St Stephen Lewisham
22nd September 2013
The Dawkins Delusion
You’ve probably heard of Richard Dawkins, the scholar who is not only an atheist himself, but appears to see it as his life’s mission being to everyone else to share his belief that ‘there is no God’. That’s exactly what ‘the fool has said in his heart’ according to the Book of Psalms.
God knows (literally!) why someone as intelligent as Dawkins should imagine that doing that is even possible. Political régimes over thousands of years have tried (and failed) to do. In fact, by making ordinary people ask themselves (perhaps for the first time) whether God exists, he’s done us a service by persuading them to use their grey matter, their brains, rather than their feelings to answer that question. A priest said to me this week, ‘Dawkins is my great hero because he’s succeeded in doing what the Church has so lamentably failed to do’.
There isn’t time to deal with all Dawkins’s mistaken ideas. But there’s one particular belief of his which is doing the rounds nowadays, and which is leading many people ‘up the garden path’: it’s the idea that the two words ‘Faith’ and ‘Religion’ mean the same thing as each other. They cannot do so by any stretch of the imagination: so this morning let’s try and get the difference between them quite clear in our minds.
Faith is about facts – whether we believe something is true or false; and its truth or falsehood doesn’t depend on how many (or how few people) believe it. For example, most people believe that the sun is closer to the earth in Summer than in Winter. But they are wrong. The sun is nearly 3 million miles closer to us in mid-Winter than it is in mid-Summer! Because Summer feels warmer than Winter (though not much, one has to say!) they think the sun must be nearer us. It isn’t! Feelings are often misleading! How often have you heard me say that!

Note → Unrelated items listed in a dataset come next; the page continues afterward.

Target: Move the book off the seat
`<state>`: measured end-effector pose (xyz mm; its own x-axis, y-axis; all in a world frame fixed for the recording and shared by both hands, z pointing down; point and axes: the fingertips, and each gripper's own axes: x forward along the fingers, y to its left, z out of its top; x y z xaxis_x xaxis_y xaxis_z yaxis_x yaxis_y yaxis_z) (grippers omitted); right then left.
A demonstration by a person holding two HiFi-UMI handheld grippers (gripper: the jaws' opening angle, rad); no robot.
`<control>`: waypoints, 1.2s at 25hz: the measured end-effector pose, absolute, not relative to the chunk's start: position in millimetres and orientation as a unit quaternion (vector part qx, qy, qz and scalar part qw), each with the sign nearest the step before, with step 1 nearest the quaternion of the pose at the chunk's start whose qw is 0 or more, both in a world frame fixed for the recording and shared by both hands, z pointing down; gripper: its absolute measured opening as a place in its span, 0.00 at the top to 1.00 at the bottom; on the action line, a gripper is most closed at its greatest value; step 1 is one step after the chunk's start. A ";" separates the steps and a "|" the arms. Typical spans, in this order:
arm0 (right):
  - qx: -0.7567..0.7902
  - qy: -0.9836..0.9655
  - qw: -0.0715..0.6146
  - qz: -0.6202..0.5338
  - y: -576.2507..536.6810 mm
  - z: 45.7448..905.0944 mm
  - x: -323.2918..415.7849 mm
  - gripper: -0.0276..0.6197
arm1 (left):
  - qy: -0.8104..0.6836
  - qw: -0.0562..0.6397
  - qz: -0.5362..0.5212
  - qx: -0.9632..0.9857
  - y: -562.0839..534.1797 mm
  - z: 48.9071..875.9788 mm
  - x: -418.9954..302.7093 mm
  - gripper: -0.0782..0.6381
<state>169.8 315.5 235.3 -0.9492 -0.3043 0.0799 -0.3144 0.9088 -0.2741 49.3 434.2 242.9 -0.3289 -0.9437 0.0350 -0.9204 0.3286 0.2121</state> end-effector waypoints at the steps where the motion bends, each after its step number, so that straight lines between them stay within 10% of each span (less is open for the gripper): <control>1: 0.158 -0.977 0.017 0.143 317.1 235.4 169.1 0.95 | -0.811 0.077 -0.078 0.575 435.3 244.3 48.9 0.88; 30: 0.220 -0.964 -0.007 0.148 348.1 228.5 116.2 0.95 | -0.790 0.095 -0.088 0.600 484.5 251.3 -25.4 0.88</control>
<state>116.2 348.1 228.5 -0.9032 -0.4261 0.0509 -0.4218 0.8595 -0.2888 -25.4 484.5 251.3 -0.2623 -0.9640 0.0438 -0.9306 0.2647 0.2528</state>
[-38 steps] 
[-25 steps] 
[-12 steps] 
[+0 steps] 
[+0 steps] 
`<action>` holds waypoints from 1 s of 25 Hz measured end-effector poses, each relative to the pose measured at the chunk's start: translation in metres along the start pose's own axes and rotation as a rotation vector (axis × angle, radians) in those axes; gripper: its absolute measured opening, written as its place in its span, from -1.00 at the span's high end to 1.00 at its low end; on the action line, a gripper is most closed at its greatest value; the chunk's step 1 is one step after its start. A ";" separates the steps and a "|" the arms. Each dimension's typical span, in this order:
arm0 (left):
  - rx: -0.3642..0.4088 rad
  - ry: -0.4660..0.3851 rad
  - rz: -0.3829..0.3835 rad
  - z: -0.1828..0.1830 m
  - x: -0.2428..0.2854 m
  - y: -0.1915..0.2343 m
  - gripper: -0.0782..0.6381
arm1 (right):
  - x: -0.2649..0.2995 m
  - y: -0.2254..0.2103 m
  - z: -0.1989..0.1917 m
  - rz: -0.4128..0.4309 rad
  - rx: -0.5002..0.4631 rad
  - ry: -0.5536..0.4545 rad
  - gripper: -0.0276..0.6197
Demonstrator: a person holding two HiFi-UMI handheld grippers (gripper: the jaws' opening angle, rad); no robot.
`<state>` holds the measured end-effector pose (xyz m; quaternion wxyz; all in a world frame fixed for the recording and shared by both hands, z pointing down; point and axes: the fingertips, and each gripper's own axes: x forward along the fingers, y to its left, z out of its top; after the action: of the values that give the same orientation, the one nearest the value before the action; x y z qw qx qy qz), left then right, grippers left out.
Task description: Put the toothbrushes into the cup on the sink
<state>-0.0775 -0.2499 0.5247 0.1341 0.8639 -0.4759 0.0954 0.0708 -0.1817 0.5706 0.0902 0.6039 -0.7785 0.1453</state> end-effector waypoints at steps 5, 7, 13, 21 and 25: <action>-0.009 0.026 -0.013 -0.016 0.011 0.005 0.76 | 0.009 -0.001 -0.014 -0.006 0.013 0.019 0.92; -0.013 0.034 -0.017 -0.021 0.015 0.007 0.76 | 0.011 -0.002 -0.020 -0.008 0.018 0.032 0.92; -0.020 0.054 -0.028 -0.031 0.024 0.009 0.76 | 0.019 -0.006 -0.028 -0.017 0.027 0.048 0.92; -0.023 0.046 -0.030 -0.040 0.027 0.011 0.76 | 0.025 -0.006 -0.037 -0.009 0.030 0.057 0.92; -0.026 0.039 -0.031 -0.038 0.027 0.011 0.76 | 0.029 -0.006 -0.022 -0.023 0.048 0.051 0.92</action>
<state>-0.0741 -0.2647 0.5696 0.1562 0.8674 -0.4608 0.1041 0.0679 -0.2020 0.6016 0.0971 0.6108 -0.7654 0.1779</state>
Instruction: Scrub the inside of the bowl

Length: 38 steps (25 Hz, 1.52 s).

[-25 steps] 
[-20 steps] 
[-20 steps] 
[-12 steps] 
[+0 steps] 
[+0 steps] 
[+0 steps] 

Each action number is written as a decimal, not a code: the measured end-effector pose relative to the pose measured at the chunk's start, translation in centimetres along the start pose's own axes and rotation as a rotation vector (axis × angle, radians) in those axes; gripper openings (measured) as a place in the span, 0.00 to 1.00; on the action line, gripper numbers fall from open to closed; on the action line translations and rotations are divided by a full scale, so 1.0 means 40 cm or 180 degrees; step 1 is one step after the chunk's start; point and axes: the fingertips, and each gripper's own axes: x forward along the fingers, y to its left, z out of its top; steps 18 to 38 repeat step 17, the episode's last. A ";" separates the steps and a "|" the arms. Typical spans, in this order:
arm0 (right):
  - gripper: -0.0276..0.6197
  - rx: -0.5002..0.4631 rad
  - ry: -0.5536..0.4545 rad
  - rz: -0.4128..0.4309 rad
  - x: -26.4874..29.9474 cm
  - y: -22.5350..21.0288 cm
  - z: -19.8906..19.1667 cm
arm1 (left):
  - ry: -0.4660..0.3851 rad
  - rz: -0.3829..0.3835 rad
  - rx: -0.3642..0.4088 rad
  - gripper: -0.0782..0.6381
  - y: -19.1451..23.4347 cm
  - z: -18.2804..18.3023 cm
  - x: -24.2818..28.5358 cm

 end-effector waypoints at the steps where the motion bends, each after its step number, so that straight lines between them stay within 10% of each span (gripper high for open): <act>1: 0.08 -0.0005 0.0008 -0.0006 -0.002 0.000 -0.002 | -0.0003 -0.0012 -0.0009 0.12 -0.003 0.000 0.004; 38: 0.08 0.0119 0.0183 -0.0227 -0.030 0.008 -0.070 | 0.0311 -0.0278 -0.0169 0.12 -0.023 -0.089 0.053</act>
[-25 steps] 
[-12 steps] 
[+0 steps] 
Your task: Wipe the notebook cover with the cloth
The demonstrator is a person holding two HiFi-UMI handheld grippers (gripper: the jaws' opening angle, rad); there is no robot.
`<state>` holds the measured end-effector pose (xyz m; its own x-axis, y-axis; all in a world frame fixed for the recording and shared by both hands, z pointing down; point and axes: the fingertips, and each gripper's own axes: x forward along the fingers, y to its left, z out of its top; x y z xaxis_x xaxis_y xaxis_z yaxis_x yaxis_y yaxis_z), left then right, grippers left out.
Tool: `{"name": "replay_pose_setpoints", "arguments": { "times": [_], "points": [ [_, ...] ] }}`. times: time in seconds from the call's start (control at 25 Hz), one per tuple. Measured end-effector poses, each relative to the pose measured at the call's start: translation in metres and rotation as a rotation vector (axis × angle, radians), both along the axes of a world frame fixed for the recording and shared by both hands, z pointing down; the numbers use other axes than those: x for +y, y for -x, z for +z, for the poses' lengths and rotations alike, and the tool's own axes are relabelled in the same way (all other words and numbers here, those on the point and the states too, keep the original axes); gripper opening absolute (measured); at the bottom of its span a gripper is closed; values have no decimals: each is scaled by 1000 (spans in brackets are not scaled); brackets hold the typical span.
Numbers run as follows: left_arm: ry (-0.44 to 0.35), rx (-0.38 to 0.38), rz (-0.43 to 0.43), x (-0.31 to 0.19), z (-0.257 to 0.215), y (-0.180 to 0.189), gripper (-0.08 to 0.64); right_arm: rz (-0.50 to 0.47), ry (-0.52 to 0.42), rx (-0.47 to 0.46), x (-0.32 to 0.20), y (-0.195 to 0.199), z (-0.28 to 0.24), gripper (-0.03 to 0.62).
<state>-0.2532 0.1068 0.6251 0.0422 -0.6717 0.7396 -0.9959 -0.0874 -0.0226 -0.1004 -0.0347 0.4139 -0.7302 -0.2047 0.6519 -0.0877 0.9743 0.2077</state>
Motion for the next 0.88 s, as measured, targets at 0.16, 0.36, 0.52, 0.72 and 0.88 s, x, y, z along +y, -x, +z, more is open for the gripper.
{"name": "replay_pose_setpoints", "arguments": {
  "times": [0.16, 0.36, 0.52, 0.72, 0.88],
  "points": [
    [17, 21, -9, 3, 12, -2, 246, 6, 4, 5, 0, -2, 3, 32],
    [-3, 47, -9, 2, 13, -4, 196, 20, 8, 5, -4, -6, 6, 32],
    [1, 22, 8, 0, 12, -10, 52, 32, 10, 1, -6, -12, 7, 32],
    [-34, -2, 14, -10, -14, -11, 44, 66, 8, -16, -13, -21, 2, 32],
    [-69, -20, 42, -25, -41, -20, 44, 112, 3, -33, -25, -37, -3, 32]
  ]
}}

‘Religion’, on the other hand, is about what people do about what they believe: and they do very different things. Some go to Church, others don’t. Some practise honesty, kindness, chastity and humility because of what they believe, whilst others don’t. Even we, who really believe the Christian faith, often fail to ‘practise what we preach – we ‘all sin and fall short of the glory of God’. But many imagine that what ‘makes’ them a Christian is occasionally doing some Christian action. But their hearts and minds are still miles away from having Faith in God and His saving grace. Some go to Church because their friends do; some like singing hymns or hearing sermons. Some practise kindness because it makes life more pleasant. Some are generous because it gives them a good feeling. But none of these things makes anybody a Christian: Muslims, Jews and atheists all do the same.
Dawkins seems to think that ‘being a Christian’ should be seen as nothing more than practising some of its virtues in our everyday life. By God, it is not! ‘Being a Christian’ only begins when somebody comes to believe that God has revealed Himself finally and perfectly in Jesus Christ and surrenders their life to Him in Baptism. Then, and only then, they can turn that Faith into Religion by seeking and doing God’s will for them. If God did not reveal Himself in Christ then Jesus was no more than a deluded madman who claimed to be God (as many have done). Whether He is or is not God is a matter of fact (which you believe or you don’t). And as we saw earlier, the fact that many, or few, (or even nobody) believe it to be true, has no effect whatever on whether it is actually true or false.
So the problem facing God’s faithful people today isn’t getting people to be nicer to each other; or even to get them to come to Church. That’s the job of Religion. Our first task is to discover people who’ve begun to think that the Christian Faith is (or may be) true rather than false. Then having found them we must explain what our Faith is, in ways they can understand. Only finally must we persuade them to join us in practising that Faith as their ‘Religion’. You cannot expect people to believe something to be true, without first explaining to them what it’s all about.
And that’s one of the great weaknesses of the present Church of England. Most people who fill in a form and tick the box ‘Church of England’ don’t have the slightest idea what we (or even they themselves) believe, so poor is the standard of teaching and preaching today. Until they (and we) start taking their ignorance (and our own ignorance) seriously – and doing something about it – they’ll follow people like Dawkins ‘up the garden path’ and get further and further away from the only path which leads to God, – our Lord and Saviour Jesus Christ!